Concentration risk comes from all active management strategies such as trying to pick stocks, timers, managers or styles. Look at the chart below.
 

 
So yes, ETFs are not completely evil, but they are not the ideal answer.
The ETFs come in at an average of around 15 basis points. That means they cost 0.15% per year. Index mutual funds cost a bit more and come in around 25 basis points (0.25% per year) if you count some of the small value and international funds. So index mutual funds are a little bit more costly.
But… 
In his Little Book of Common Sense Investing, Vanguard founder Jack Bogle weighs in mightily on the subject of ETF trading, He states:
  • "If long-term investing was the original paradigm for the classic index fund designed 31 (now 34) years ago, surely using index funds as trading vehicles can only be described as short-term speculation."
  • "If the broadest possible diversification was the original paradigm, surely holding discrete — even widely diversified — sectors of the market offers less diversification and commensurately more risk."
  • "If the original paradigm was minimal cost, then holding market-sector index funds that are themselves low-cost obviates neither the brokerage commissions entailed in trading them, nor the tax burdens incurred if one has the good fortune to do so successfully."
  • "Typical ETF investors have absolutely no idea what relationship their investment return will have to the return earned by the stock market."

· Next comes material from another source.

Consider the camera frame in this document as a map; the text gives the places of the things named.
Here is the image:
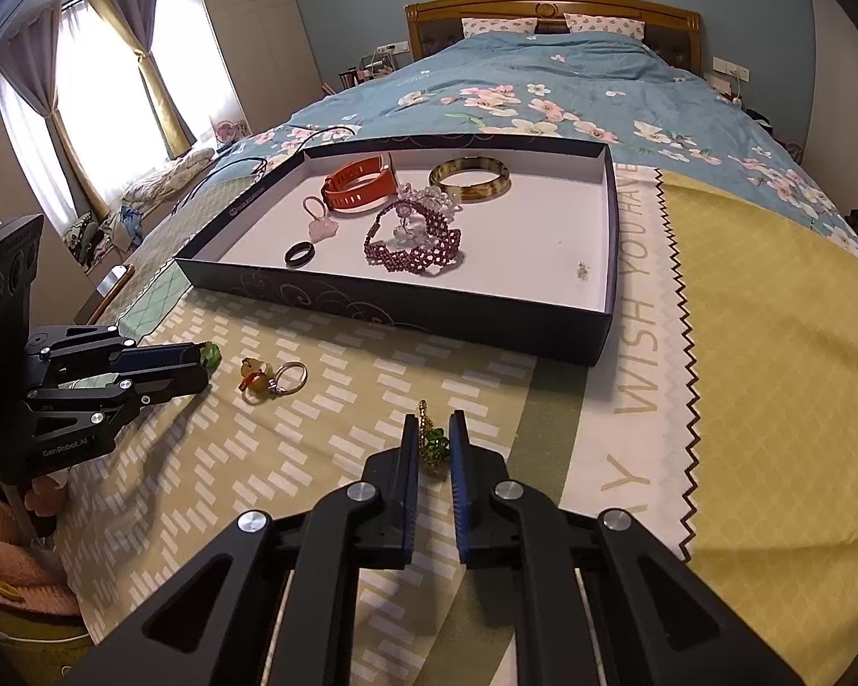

...and Bogle's parting shot on trading ETFs provides an ominous warning:
  • "I suspect that too many ETFs will prove, if not suicidal to their owners in financial terms, at least wealth-depleting."
ETFs can be a tempting siren song. They are an easy way to jump in and out of index funds. Jack Bogle estimates only 20% of these ETFs are bought and held. That means they are being traded about as much as normal stocks which brings in the trading fees, the taxes and all the other silent partners that drain your portfolio.
 
 
If buy and hold is the best strategy as all the academic research indicates, you stand a greater risk to lose the hold portion of it when you buy ETFs.